Eichmann's Executioner

This acclaimed novel imagining the life of Israeli soldier Shalom Nagar explores the legacy of the Holocaust: “A fascinating book that doesn’t let you go” (Neue Deutschland, Germany).

In May 1962, twenty-two men gathered in Jerusalem to decide by lot who would be Adolf Eichmann’s executioner. These men had guarded the former Nazi SS lieutenant colonel during his imprisonment and trial, and with no trained executioners in Israel, it would fall to one of them to end Eichmann’s life. Shalom Nagar, the only one among them who had asked not to participate, drew the short straw.
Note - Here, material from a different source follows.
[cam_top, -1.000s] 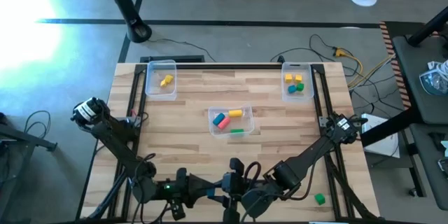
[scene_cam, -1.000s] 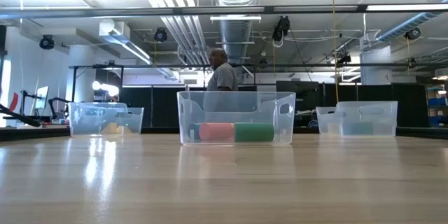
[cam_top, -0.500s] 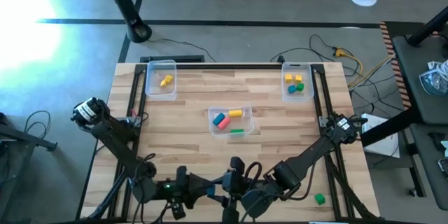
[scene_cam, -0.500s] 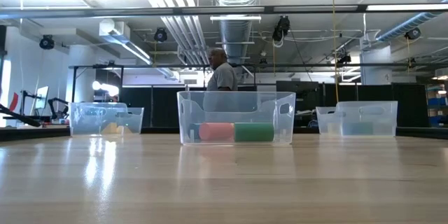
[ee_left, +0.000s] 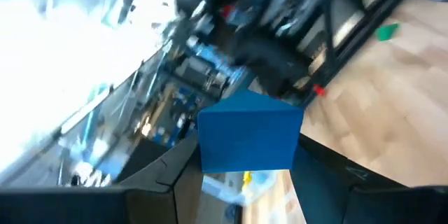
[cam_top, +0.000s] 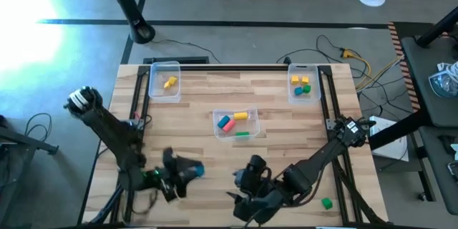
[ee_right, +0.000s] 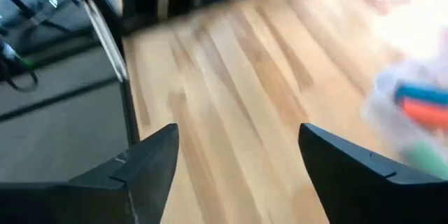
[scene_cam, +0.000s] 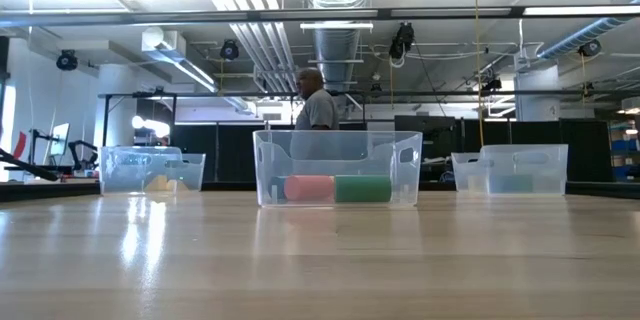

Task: Sort blocks by size
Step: Put the blue triangle block into the left transparent bin, then put the green triangle block into the left transparent bin

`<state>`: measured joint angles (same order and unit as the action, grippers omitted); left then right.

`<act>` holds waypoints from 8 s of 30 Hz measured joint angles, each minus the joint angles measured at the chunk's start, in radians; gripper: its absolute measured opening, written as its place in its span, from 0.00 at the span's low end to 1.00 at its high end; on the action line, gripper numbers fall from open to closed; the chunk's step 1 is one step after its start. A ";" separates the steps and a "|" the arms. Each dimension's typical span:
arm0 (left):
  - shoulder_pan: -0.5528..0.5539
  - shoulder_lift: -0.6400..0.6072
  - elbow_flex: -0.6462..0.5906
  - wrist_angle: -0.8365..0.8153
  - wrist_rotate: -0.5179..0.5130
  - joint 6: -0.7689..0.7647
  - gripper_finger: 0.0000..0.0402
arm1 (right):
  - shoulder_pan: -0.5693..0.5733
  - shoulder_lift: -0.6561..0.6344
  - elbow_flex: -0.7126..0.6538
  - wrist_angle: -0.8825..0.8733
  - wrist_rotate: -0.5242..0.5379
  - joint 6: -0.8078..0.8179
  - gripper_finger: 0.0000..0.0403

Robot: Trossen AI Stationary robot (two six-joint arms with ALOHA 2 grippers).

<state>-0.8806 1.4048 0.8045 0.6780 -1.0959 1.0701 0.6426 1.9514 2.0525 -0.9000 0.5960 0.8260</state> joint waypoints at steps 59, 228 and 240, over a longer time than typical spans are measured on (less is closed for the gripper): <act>1.902 0.367 0.329 -1.605 0.861 -1.021 0.43 | 0.178 -0.300 -0.293 -0.662 0.113 0.514 0.61; 0.102 0.467 -0.177 0.219 0.739 -1.113 0.58 | 0.188 -0.246 -1.108 0.278 -1.089 0.979 0.32; 0.102 0.473 -0.150 0.224 0.765 -1.123 0.58 | 0.154 -0.247 -1.097 0.276 -1.065 0.890 0.22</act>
<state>-0.7782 1.8783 0.6550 0.9020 -0.3309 -0.0532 0.7968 1.7046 0.9558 -0.6238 -0.4685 1.7161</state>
Decades later, Nagar is living on the outskirts of Tel Aviv, haunted by his memory of Eichmann. He remembers watching him day and night, the way he ate, the way he slept—and the sound of the cord tensing around his neck. But as he tells and re-tells his story to anyone who will listen, he begins to doubt himself. When one of his friends, Moshe, reveals his link to Eichmann, Nagar is forced to reconsider everything he has ever believed about his past.

In the tradition of postwar trauma literature that includes Günter Grass’s The Tin Drum and Bernhard Schlink’s The Reader, Eichmann’s Executioner raises provocative questions about how we represent the past, and how those representations impinge upon the present.

“Both curiously transparent and full of secrets, a simultaneously dense yet airy fabric of cryptic threads and references. . . . Nothing is gratuitous in this book, nothing coincidental; all is intricately interlaced.” —Frankfurter Rundschau, Germany

Astrid Dehe, Achim Engstler

Astrid Dehe is a journalist, translator, and teacher. Achim Engstler is a university and adult education lecturer and writer. Dehe and Engstler have worked as a writing duo since 2008 and are the authors of two books in German. They live in Varel, Germany. This is their first book to be translated into English. Helen MacCormac has been a freelance translator since 1998 and lives in Kassel, Germany. Alyson Coombes translates contemporary German fiction and she lives in London.